History was interesting, thought Lily, who had started to pick up factual books from the library. Yes, and Aaron’s feet produced something very close to mustard gas, of that Lily was
certain. She never had to wonder where Aaron was – she just followed her nose.
Roy was still a kiddy, but Lily knew what was coming. Both the older boys had been blessed with teenage spots, though they had managed to stop short of manufacturing craters all over their
faces. Roy had fiddled with his chicken pox until his skin had started to bear a strong resemblance to the surface of the moon. And there was something about redheads that made such blemishes more
visible, probably because their epidermis was finer than the skin of most other folk. The red hair had come from Sam’s side of the family, so Lily took no blame for that.
She was sure that other wives and mothers didn’t sit here with a pile of ironing to complete and shopping to do, their minds fixed on feet, nose-picking, eating habits and teenage acne.
She wasn’t normal. Women loved their families instinctively – real women, anyway. They didn’t loll about with a Woodbine, minds fixed on faults, thoughts reaching the point where
they said, out loud, ‘They’re boring, that’s the problem.’ Lily had just said it, had heard the words coming from her own mouth.
Someone tapped at the back door.
Lily jumped up, threw the cigarette end in the fire, smoothed her apron. She had to look the part, even if it was all just an act. Women fettled. They were here to fettle, to keep the house
nice, provide food, warmth and clean clothes.
Lily opened the door. ‘Nay, lass, you should have just walked in, no need to wait.’

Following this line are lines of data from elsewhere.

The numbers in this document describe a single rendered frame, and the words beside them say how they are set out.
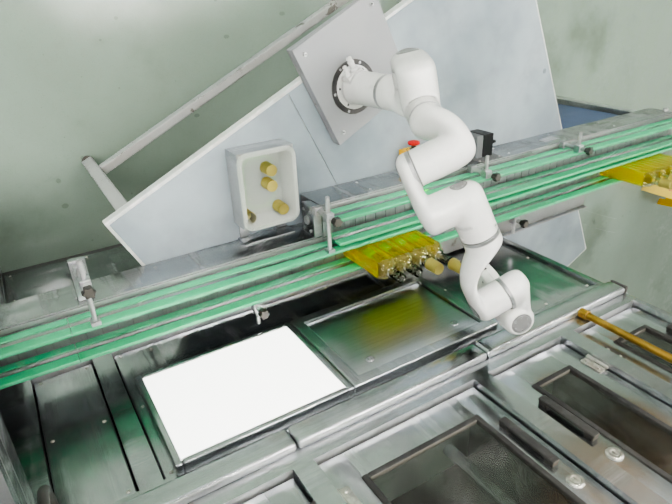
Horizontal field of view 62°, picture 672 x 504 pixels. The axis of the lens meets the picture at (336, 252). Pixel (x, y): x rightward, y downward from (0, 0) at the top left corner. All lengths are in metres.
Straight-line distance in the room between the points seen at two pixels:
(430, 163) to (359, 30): 0.62
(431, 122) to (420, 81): 0.13
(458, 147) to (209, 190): 0.72
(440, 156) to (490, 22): 0.94
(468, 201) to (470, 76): 0.93
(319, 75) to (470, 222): 0.68
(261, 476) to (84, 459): 0.40
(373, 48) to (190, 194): 0.68
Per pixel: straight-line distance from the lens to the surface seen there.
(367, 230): 1.67
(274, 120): 1.63
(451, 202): 1.17
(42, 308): 1.52
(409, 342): 1.50
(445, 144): 1.21
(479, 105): 2.10
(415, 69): 1.34
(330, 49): 1.66
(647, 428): 1.46
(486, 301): 1.30
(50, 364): 1.48
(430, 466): 1.26
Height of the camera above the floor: 2.20
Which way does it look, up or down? 51 degrees down
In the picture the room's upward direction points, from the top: 125 degrees clockwise
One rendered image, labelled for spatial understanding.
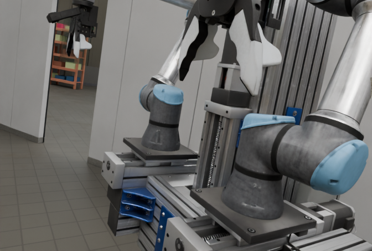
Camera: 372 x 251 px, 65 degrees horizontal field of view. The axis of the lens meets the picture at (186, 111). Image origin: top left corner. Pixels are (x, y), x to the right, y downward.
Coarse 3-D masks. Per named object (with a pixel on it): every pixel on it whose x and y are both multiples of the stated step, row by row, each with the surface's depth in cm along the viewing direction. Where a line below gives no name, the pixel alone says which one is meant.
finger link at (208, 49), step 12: (192, 24) 39; (204, 24) 39; (216, 24) 40; (192, 36) 39; (204, 36) 39; (180, 48) 41; (192, 48) 40; (204, 48) 42; (216, 48) 43; (180, 60) 41; (192, 60) 41; (180, 72) 42
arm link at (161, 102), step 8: (160, 88) 106; (168, 88) 109; (176, 88) 112; (152, 96) 110; (160, 96) 106; (168, 96) 105; (176, 96) 106; (152, 104) 109; (160, 104) 106; (168, 104) 105; (176, 104) 106; (152, 112) 108; (160, 112) 106; (168, 112) 106; (176, 112) 108; (152, 120) 108; (160, 120) 106; (168, 120) 106; (176, 120) 108
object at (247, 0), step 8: (240, 0) 32; (248, 0) 31; (256, 0) 31; (232, 8) 33; (240, 8) 32; (248, 8) 31; (256, 8) 31; (248, 16) 30; (256, 16) 30; (248, 24) 30; (256, 24) 30; (256, 32) 31; (256, 40) 30
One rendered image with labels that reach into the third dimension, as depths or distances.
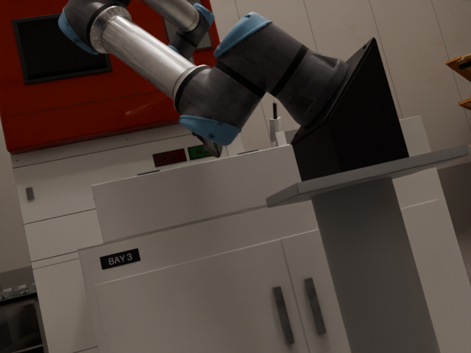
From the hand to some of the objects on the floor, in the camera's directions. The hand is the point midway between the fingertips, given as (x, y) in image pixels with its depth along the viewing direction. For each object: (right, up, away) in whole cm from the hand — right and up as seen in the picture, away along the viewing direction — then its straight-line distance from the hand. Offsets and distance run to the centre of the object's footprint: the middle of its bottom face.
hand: (217, 153), depth 167 cm
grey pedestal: (+49, -85, -81) cm, 127 cm away
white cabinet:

Magsy O’Gara stepped inside, followed Lily into the kitchen. ‘Ironing,’ she declared, ‘don’t you just hate it?’
Lily laughed as she pushed the kettle onto the fire. ‘I’d sooner drink a cuppa any day of the week.’ She was glad that Aaron was still at school, because there was a natural
elegance to this beautiful young woman, and Lily could not imagine her tolerating the smell that accompanied her middle son through life.
After being invited to sit, Magsy placed herself at the table. ‘Now, I hope you don’t mind me coming.’
‘No bother. I needed an excuse to leave that lot alone for a few minutes.’ Lily inclined her head in the direction of clean but wrinkled clothing. She busied herself with cups and
saucers. Magsy O’Gara might be poor, but she was definitely not the type for an enamel mug or a cheap pot beaker. And here was history in the making, a Catholic taking tea in a Protestant
home!
‘I was in the back street here,’ Magsy began to explain.
‘That’s as may be,’ replied Lily, ‘but you can come to my front door any time you like.’
‘Thank you.’ Magsy accepted a slice of malt cake.
‘Can’t be doing with this Cat-lick and Proddy-dog business,’ mumbled Lily. ‘Look what it’s done for that daft beggar next door. Dot’s gone, you know.’
And oh, how Lily wished that she had the courage to follow the woman who had always been known as ‘poor Dot’. Well, Dot was poor no more, God love her. At least she had reaped some
reward after years of drudgery and violence.